PROMPT |
Return the data that follows exactly as it appears. Pictures do not belong in the copy.
++++++++++
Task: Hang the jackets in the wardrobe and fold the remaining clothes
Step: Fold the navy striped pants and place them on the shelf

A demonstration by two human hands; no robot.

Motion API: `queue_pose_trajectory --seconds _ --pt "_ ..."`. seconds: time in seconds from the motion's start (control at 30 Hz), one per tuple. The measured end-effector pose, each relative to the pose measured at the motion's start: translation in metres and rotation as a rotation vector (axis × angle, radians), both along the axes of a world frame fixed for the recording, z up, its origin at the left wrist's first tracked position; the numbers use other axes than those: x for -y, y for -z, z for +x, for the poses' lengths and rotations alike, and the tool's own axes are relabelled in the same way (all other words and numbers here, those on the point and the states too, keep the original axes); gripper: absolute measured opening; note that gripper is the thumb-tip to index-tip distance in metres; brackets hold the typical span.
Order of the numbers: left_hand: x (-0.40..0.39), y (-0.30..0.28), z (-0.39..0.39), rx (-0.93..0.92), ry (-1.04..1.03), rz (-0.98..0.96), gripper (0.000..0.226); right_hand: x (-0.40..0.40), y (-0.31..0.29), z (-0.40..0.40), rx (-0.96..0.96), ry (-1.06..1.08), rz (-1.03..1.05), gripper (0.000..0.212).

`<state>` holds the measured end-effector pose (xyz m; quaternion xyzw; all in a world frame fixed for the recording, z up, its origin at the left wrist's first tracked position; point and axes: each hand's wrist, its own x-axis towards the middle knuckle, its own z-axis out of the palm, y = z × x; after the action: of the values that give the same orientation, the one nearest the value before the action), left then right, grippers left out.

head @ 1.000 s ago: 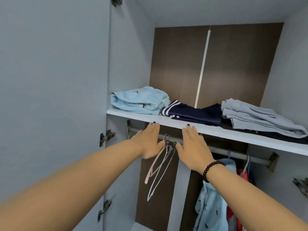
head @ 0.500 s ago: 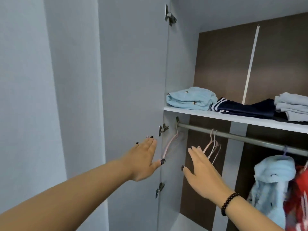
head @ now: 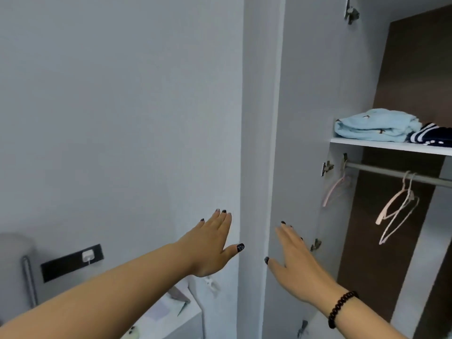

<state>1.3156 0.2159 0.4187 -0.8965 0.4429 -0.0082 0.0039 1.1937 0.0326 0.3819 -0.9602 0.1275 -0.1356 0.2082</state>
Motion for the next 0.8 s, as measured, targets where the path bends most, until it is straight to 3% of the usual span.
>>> queue_pose_trajectory --seconds 0.5,0.8 --pt "-0.185 0.036 -0.05 -0.169 -0.533 -0.084 0.081 -0.149 0.015 0.047 -0.127 -0.515 -0.038 0.072" --pt "-0.277 0.083 -0.072 -0.24 -0.736 -0.173 0.08 -0.236 0.049 0.063 -0.188 -0.724 -0.036 0.071"
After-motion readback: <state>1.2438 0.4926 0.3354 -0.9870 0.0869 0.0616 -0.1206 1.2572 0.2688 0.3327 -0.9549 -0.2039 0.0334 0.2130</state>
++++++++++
ANSWER TO THIS PROBLEM |
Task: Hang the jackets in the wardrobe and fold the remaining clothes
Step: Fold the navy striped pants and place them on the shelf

A demonstration by two human hands; no robot.

Motion API: `queue_pose_trajectory --seconds _ --pt "_ ..."`. seconds: time in seconds from the motion's start (control at 30 Hz), one per tuple. The measured end-effector pose, each relative to the pose measured at the motion's start: translation in metres and rotation as a rotation vector (axis × angle, radians), both along the axes of a world frame fixed for the recording, z up, its origin at the left wrist's first tracked position; the numbers use other axes than those: x for -y, y for -z, z for +x, for the poses' lengths and rotations alike, and the tool's own axes are relabelled in the same way (all other words and numbers here, those on the point and the states too, keep the original axes); gripper: absolute measured opening; note that gripper is the thumb-tip to index-tip distance in metres; brackets hold the typical span.
Order of the numbers: left_hand: x (-0.40..0.39), y (-0.30..0.28), z (-0.39..0.39), rx (-0.93..0.92), ry (-1.04..1.03), rz (-0.98..0.96), gripper (0.000..0.226); right_hand: x (-0.40..0.40), y (-0.31..0.29), z (-0.40..0.40), rx (-0.96..0.96), ry (-1.06..1.08), rz (-1.03..1.05), gripper (0.000..0.212).

`<state>` holds the measured end-effector pose (xyz m; quaternion xyzw; all in a world frame fixed for the recording, z up, its origin at the left wrist's first tracked position; point and axes: each hand's wrist, its own x-axis towards the middle knuckle, its own z-axis out of the palm, y = z × x; after the action: of the values that give the same orientation, the one nearest the value before the action), left then right, grippers left out.

head @ 1.000 s ago: 
head @ 0.500 s ago: 
head @ now: 

<state>1.3156 0.2159 0.4187 -0.8965 0.4429 -0.0082 0.0039 1.1937 0.0326 0.3819 -0.9602 0.1275 -0.1356 0.2082</state>
Motion for the next 0.8 s, as measured, targets where the path bends most, until it is straight to 3% of the usual span.
>>> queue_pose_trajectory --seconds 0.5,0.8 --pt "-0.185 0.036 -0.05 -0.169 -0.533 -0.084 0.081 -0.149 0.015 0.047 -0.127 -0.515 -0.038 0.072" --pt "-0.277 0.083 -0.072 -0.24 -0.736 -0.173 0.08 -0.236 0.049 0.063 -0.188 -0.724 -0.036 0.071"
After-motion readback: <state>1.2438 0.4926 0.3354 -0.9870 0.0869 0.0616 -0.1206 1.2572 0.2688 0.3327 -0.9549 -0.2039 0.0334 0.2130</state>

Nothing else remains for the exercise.